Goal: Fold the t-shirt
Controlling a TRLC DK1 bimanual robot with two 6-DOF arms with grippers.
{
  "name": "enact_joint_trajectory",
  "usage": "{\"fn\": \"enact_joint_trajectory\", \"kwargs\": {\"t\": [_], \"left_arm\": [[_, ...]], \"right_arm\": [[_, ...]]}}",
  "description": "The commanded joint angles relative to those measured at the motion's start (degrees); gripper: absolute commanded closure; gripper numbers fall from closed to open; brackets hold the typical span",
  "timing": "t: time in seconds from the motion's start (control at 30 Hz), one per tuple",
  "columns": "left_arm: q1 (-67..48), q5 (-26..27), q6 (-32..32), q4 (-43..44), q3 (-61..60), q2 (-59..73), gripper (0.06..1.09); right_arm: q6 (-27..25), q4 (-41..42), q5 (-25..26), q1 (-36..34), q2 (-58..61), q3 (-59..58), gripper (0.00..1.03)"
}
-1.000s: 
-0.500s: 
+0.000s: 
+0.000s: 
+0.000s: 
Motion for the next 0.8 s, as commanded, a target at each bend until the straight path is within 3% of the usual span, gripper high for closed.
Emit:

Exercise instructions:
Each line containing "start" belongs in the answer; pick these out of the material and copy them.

Solution to this exercise:
  "description": "The commanded joint angles relative to those measured at the motion's start (degrees); gripper: absolute commanded closure; gripper numbers fall from closed to open; brackets hold the typical span",
  "timing": "t: time in seconds from the motion's start (control at 30 Hz), one per tuple",

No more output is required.